**Work to be completed:** How many lines in the records below contain the word "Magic"? Answer with the number alone.

**Entries supplied:**
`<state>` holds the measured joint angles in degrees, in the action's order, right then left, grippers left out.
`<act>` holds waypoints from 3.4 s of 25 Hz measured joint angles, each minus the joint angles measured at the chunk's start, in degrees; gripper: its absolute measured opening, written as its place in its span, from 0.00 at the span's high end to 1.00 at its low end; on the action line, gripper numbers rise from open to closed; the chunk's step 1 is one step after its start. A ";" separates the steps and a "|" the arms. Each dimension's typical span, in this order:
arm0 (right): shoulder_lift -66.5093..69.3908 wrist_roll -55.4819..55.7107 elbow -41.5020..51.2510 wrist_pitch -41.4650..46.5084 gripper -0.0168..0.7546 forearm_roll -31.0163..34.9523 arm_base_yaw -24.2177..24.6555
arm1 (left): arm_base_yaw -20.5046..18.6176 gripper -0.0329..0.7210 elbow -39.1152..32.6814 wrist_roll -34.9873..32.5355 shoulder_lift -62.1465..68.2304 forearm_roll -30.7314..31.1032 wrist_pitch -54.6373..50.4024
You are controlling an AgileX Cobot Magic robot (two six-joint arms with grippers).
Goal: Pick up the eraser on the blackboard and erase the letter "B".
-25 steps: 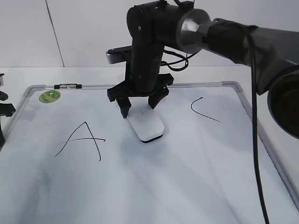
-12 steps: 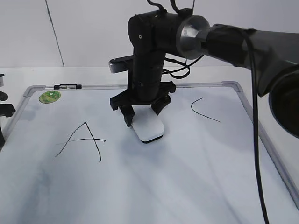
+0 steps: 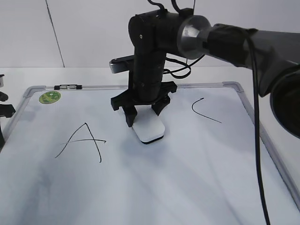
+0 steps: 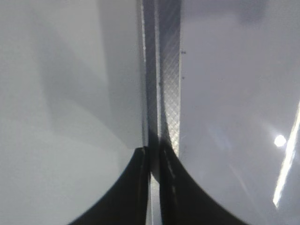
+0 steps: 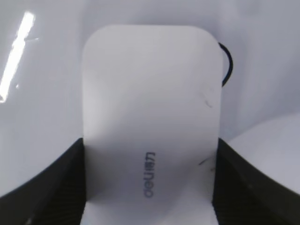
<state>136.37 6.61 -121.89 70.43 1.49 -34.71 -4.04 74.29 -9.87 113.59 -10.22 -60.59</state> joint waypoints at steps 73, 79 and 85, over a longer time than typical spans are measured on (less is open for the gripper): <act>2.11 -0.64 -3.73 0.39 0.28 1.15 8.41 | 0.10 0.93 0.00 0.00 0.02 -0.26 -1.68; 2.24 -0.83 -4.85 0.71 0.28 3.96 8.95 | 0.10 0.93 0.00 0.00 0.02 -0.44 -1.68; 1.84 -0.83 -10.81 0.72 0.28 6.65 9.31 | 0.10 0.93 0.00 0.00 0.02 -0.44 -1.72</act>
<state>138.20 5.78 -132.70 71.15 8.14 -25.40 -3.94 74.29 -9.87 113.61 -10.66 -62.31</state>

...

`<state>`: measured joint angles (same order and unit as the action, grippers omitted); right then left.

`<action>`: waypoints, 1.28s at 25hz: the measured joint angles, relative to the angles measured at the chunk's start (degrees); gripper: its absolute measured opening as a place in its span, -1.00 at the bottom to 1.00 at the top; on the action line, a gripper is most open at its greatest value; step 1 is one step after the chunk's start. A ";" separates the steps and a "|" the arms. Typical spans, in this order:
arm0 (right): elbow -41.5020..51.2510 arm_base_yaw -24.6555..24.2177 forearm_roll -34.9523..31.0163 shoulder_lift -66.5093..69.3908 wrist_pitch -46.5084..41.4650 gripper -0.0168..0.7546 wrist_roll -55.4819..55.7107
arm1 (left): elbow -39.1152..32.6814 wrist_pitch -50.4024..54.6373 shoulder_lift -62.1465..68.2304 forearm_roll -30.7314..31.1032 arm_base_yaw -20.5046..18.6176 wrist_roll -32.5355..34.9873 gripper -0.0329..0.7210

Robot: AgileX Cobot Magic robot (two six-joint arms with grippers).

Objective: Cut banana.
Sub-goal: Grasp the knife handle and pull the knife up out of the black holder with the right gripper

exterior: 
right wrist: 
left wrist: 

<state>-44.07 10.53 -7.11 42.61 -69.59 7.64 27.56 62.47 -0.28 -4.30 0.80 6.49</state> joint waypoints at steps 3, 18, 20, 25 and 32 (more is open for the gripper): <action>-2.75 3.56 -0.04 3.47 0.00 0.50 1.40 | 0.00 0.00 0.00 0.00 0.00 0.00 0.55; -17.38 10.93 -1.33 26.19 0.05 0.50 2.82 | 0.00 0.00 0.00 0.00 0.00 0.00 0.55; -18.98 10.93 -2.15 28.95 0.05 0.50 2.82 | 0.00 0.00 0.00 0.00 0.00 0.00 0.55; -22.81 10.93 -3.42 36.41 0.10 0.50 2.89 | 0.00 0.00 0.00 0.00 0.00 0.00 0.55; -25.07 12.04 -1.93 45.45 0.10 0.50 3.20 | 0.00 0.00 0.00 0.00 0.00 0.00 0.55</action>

**Response to the exercise:** 2